(Exercise goal):
Could you set down the full listing, unchanged?

(Given information):
------------------------------

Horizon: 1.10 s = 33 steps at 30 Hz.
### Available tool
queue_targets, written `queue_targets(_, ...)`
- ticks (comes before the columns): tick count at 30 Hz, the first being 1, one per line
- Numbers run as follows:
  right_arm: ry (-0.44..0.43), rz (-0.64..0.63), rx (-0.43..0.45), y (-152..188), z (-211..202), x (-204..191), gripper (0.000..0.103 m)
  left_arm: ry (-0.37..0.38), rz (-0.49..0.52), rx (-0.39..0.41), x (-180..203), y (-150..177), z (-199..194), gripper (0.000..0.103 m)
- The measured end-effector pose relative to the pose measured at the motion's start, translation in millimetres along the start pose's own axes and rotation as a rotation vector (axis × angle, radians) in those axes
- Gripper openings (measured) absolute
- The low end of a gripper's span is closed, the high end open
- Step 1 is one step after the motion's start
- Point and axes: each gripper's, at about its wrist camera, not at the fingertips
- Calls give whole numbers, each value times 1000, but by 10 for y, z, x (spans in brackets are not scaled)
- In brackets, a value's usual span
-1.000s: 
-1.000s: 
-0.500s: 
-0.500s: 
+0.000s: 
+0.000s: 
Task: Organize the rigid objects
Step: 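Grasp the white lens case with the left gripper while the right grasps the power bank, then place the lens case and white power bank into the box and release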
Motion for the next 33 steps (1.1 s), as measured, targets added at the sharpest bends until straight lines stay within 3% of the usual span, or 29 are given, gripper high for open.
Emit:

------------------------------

(Response area):
Horizon: 1.10 s = 33 steps at 30 Hz.
### Available tool
queue_targets, written `queue_targets(_, ...)`
- ticks (comes before the columns): tick count at 30 Hz, the first being 1, one per line
- Numbers run as follows:
  right_arm: ry (-0.44..0.43), rz (-0.64..0.63), rx (-0.43..0.45), y (-152..188), z (-211..202), x (-204..191), gripper (0.000..0.103 m)
  left_arm: ry (-0.37..0.38), rz (-0.49..0.52), rx (-0.39..0.41), x (-180..203), y (-150..177), z (-199..194), gripper (0.000..0.103 m)
- The measured end-effector pose relative to the pose measured at the motion's start, translation in millimetres along the start pose's own axes and rotation as a rotation vector (axis × angle, radians) in those axes
- Gripper openings (measured) absolute
- The low end of a gripper's span is closed, the high end open
- Step 1 is one step after the motion's start
- Point and axes: each gripper's, at about its wrist camera, not at the fingertips
- Calls give whole numbers, each value times 1000, but by 10 for y, z, x (spans in brackets are not scaled)
- In brackets, a value's usual span
-1.000s: 
-1.000s: 
-0.500s: 
-0.500s: 
+0.000s: 
+0.000s: 
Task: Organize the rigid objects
Step: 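Grasp the white lens case with the left gripper while the right grasps the power bank, then place the lens case and white power bank into the box and release
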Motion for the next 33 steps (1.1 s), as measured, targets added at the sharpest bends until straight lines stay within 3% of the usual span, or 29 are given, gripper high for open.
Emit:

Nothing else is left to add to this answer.